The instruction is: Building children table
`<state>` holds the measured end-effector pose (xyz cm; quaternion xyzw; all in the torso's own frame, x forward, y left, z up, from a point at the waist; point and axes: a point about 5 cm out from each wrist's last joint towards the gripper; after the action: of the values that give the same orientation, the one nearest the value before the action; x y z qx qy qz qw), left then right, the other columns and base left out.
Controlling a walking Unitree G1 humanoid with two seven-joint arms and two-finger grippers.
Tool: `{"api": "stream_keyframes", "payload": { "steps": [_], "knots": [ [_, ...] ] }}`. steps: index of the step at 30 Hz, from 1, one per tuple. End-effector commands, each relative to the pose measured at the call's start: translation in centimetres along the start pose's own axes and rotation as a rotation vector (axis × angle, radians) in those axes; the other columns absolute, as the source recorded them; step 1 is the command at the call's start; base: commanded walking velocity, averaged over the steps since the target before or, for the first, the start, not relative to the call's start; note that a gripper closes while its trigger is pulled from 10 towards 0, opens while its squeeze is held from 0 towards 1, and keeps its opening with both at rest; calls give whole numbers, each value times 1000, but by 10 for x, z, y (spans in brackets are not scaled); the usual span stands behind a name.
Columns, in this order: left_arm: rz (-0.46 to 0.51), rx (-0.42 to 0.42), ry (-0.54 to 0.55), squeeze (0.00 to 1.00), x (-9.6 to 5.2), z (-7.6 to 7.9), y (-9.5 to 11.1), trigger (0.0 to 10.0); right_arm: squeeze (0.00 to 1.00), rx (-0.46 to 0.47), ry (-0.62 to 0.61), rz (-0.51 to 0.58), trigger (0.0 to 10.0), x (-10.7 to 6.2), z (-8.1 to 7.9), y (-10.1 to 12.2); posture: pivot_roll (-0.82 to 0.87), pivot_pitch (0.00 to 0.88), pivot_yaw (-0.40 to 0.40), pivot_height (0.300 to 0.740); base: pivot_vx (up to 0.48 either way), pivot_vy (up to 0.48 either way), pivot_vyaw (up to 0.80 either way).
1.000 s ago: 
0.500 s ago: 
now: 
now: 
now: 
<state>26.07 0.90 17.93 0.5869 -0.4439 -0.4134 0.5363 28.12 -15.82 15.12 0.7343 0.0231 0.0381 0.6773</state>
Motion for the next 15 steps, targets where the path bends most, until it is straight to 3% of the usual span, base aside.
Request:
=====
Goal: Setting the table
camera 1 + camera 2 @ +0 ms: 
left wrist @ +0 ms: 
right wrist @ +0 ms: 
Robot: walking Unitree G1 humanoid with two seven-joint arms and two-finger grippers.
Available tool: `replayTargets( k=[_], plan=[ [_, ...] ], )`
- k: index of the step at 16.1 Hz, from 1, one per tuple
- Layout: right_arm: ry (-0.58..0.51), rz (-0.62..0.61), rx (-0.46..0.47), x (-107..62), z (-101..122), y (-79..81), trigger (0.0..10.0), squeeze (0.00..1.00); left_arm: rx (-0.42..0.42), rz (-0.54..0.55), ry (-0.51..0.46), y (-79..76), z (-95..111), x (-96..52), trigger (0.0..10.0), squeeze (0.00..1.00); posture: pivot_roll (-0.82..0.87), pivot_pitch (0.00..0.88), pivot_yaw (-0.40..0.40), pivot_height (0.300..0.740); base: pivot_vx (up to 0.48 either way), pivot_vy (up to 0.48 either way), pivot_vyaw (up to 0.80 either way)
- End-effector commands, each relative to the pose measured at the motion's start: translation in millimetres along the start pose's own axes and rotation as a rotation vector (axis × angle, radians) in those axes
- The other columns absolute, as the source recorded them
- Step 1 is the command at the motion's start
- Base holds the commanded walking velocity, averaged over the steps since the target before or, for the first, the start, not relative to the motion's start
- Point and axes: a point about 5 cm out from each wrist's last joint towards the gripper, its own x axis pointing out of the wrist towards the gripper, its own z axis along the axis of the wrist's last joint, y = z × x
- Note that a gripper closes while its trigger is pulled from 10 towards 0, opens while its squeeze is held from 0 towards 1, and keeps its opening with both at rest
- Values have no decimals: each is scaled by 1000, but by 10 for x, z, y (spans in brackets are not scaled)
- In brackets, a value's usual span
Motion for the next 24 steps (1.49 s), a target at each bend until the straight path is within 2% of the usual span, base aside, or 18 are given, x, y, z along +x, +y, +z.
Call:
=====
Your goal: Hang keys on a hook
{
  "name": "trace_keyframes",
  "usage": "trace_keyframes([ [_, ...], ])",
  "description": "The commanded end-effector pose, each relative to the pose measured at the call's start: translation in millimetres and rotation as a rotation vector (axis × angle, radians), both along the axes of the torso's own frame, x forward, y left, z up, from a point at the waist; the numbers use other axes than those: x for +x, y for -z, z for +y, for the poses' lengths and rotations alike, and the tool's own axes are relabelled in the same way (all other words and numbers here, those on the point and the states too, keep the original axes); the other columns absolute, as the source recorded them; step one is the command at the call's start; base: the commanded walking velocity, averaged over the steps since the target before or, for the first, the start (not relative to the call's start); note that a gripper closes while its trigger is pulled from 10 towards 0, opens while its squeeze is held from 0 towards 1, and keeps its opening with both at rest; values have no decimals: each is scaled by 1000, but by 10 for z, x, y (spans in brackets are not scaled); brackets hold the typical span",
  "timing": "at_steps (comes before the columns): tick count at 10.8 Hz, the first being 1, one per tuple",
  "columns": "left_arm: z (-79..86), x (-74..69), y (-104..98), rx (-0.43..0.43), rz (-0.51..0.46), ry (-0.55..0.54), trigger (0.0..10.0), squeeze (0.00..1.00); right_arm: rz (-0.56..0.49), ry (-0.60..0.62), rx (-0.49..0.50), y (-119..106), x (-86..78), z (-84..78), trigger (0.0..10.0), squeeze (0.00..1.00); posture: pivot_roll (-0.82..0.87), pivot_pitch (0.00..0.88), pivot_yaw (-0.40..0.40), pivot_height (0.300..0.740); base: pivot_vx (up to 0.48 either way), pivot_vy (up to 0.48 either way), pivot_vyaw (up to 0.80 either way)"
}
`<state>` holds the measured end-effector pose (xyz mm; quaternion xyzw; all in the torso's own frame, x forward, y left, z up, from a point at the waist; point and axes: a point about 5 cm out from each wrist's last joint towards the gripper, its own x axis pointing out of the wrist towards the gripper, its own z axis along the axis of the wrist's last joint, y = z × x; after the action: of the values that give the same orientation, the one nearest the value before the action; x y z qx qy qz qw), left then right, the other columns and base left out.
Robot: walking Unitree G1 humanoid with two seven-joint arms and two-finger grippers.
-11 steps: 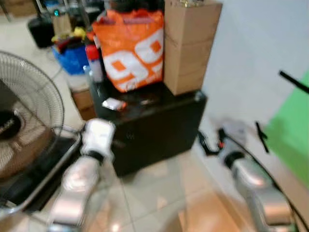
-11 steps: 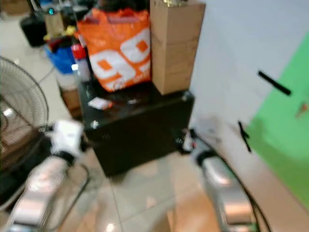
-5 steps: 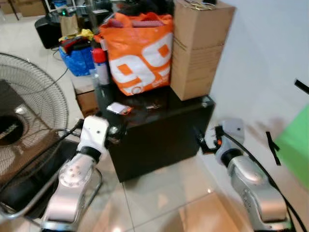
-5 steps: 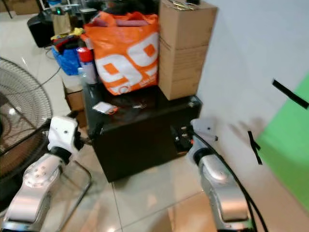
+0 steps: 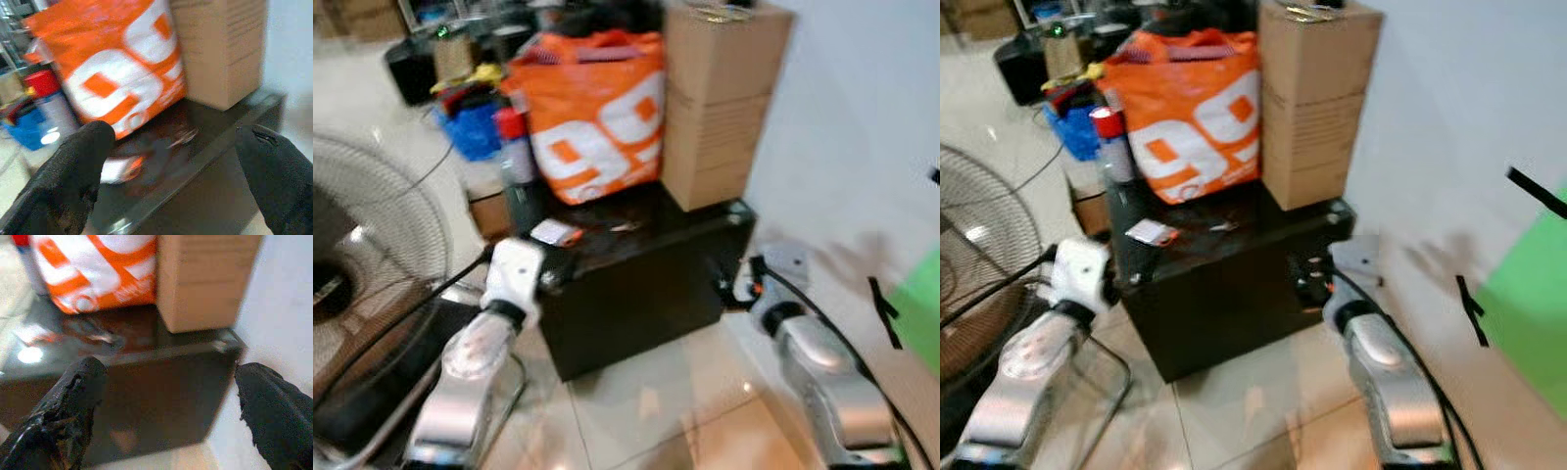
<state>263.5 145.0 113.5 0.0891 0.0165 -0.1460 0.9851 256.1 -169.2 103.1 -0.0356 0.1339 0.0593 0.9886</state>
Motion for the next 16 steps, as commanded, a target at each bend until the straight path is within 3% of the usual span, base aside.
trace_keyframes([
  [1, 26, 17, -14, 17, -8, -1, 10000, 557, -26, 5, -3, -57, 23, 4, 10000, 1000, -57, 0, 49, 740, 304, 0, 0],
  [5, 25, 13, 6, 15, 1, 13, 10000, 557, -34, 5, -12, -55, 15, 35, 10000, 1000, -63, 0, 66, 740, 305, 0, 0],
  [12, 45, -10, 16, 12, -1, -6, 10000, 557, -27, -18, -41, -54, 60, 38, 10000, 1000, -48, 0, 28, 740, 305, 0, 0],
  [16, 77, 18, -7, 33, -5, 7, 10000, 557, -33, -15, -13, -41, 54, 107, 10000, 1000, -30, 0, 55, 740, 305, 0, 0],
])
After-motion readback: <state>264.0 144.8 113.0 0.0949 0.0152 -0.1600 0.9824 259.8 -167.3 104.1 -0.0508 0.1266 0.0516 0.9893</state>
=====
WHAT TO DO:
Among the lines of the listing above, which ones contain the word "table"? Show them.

TASK ANSWER:
The instruction is: Building children table
Goal: Setting the table

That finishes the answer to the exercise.